I've done a ton of research for resources in Manitoba for them. I found the Victorian Order of Nurses website which provides private nursing, caregiver support, respite care...and many other things. I've visited the Senior's Resource Network for Manitoba, which is full of agencies and numbers to contact. There is a lot out there, it's just a matter of digging through it all to see what fits your needs...that's time consuming, of course.


Over the last few weeks, my brother (from New Orleans), my sister (from Belgium) and I have decided that we will come together in Portage (Manitoba) for two weeks at the end of May. My dad (and mom) is thrilled and can't wait to have us all together at home. Thankfully, my brother and sister are incredible people and will do whatever they have to, to help out. They are incredibly sensitive to the needs of my parents and are very aware of the fragility of the situation. So am I. We will be very gentle in any approach we have with them. I feel very blessed to have the family I have!

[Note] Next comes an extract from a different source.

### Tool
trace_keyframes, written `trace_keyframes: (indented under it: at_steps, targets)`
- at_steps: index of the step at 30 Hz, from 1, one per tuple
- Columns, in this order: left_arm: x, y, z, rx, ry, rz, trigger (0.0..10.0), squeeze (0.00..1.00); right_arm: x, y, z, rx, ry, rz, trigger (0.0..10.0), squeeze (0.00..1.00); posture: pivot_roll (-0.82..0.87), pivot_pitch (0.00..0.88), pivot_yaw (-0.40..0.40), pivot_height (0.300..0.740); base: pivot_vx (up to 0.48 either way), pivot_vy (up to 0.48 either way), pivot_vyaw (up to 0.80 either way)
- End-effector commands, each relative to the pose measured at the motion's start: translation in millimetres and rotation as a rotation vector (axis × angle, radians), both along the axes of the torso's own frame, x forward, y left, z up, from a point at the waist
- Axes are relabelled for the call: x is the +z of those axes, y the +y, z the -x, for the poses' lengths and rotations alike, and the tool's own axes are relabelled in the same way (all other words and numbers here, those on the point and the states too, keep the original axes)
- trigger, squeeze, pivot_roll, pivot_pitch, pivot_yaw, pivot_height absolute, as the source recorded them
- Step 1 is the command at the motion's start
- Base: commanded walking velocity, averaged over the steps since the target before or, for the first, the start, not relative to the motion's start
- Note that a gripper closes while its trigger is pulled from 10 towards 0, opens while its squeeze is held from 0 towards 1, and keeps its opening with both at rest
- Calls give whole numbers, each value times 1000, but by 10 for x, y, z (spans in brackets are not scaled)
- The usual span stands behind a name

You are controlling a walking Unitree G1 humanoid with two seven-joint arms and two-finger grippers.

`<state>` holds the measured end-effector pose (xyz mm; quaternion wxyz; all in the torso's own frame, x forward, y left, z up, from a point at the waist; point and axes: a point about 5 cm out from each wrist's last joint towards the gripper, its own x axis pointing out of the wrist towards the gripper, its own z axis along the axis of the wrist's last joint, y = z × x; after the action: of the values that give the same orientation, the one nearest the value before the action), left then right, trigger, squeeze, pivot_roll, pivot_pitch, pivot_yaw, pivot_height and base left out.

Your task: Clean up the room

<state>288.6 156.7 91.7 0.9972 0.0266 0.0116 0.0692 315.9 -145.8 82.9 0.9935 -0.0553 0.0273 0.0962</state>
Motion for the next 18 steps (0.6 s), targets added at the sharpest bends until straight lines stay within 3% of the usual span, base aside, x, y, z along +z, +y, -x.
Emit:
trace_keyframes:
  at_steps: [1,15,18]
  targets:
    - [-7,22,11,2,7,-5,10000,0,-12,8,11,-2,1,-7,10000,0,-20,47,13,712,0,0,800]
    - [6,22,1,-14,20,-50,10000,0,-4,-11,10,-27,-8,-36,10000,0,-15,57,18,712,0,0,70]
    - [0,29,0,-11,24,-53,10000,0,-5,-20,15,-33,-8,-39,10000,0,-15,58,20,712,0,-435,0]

Again, thank you. It's nice to know I'm not alone in my concern and feelings of helplessness.


Suzie

 
Réponse de NatR
06 mars 2015, 23 h 30

Best wishes Suzie

nice to hear that you found resources and that you have your siblings support.  It's good you will all be together - hope that things will fall into place for your parents.
sending you a hug,
natR  👍💕
 
Réponse de SherriT
07 mars 2015, 3 h 30

Oh my gosh Suzie- that is where my Dad lives-on the assisted living floor!  What does your daughter do there?